Chitphakdithai Nicha, Vives Kenneth P, Duncan James S
Department of Biomedical Engineering, Yale University, New Haven, CT, USA.
Department of Neurosurgery, Yale School of Medicine, New Haven, CT, USA.
Proc IEEE Int Symp Biomed Imaging. 2011 Mar-Apr;2011:1520-1523. doi: 10.1109/ISBI.2011.5872690. Epub 2011 Jun 9.
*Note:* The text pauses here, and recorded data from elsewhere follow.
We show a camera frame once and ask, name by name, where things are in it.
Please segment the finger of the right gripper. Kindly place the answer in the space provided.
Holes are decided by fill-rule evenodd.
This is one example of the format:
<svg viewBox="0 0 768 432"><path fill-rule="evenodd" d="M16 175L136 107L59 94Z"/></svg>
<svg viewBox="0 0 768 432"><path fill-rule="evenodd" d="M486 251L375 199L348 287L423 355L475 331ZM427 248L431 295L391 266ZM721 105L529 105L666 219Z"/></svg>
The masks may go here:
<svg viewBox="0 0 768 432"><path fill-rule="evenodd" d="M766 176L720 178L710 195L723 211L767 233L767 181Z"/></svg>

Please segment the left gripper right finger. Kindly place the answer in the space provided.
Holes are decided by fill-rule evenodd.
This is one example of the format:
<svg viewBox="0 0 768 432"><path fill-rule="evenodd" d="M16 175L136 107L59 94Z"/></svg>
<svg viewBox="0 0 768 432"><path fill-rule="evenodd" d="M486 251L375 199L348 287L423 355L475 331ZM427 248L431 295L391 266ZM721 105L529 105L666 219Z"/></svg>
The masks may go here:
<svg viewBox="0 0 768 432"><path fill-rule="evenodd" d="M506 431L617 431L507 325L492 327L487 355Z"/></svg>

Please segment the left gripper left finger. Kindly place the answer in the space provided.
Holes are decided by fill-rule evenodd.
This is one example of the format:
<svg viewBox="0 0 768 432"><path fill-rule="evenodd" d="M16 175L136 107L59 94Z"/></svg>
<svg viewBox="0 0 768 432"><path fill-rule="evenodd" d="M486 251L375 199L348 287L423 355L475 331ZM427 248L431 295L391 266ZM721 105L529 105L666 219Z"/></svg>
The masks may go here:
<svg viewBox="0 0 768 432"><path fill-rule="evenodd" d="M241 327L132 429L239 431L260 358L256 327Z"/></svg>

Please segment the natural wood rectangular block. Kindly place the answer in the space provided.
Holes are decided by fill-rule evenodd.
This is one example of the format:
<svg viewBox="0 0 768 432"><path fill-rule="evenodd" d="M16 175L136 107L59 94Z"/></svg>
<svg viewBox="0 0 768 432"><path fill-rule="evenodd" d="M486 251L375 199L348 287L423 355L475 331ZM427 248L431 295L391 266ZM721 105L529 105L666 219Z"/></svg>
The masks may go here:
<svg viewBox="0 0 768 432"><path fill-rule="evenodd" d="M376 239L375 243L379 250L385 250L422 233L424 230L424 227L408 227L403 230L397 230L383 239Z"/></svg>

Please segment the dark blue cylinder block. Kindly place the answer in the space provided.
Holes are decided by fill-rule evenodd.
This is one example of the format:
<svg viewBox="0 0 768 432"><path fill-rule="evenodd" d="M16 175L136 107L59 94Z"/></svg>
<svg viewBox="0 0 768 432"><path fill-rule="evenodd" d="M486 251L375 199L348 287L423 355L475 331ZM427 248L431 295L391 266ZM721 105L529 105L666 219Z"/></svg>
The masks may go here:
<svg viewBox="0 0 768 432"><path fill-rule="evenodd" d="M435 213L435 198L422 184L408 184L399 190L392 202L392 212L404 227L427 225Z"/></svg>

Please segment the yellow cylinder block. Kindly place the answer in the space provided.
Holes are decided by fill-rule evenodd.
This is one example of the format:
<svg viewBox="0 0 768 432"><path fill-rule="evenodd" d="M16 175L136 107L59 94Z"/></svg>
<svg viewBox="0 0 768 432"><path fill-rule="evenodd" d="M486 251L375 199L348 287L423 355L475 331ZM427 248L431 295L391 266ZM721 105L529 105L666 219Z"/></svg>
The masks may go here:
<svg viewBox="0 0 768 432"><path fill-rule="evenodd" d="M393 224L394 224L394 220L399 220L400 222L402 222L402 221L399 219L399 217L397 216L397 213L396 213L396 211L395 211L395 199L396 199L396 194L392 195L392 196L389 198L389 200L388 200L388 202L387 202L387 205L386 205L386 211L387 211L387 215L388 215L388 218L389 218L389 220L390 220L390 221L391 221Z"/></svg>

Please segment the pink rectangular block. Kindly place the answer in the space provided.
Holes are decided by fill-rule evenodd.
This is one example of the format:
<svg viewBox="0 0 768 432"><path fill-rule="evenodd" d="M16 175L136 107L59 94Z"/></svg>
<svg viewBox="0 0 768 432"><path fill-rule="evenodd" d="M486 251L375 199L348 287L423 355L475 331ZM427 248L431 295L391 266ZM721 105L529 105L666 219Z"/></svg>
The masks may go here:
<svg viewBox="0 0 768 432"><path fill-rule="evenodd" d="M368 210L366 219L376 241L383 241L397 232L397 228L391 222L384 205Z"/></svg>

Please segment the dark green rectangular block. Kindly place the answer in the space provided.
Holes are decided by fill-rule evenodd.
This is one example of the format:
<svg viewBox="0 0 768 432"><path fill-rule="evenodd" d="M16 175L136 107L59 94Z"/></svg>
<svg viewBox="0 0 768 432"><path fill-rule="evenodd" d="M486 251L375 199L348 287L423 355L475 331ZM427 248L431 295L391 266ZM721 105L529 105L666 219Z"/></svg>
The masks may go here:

Images with missing correspondences are difficult to align using standard registration methods due to the assumption that the same features appear in both images. To address this problem in brain resection images, we have recently proposed an algorithm in which the registration process is aided by an indicator map that is simultaneously estimated to distinguish between missing and valid tissue. We now extend our method to include both intensity and location information for the missing data. We introduce a prior on the indicator map using a Markov random field (MRF) framework to incorporate map smoothness and spatial knowledge of the missing correspondences. The parameters for the indicator map prior are automatically estimated along with the transformation and indicator map. The new method improves both segmentation and registration accuracy as demonstrated using synthetic and real patient data.
由于标准配准方法假定两幅图像中会出现相同的特征,因此对于缺少对应关系的图像,很难使用这些方法进行配准。为了解决脑切除图像中的这一问题,我们最近提出了一种算法,在该算法中,配准过程由一个指示图辅助,该指示图会同时进行估计,以区分缺失组织和有效组织。现在,我们将方法进行扩展,纳入了缺失数据的强度和位置信息。我们使用马尔可夫随机场(MRF)框架在指示图上引入先验,以纳入图的平滑性和缺失对应关系的空间知识。指示图先验的参数会与变换和指示图一起自动估计。如使用合成数据和真实患者数据所证明的那样,新方法提高了分割和配准的准确性。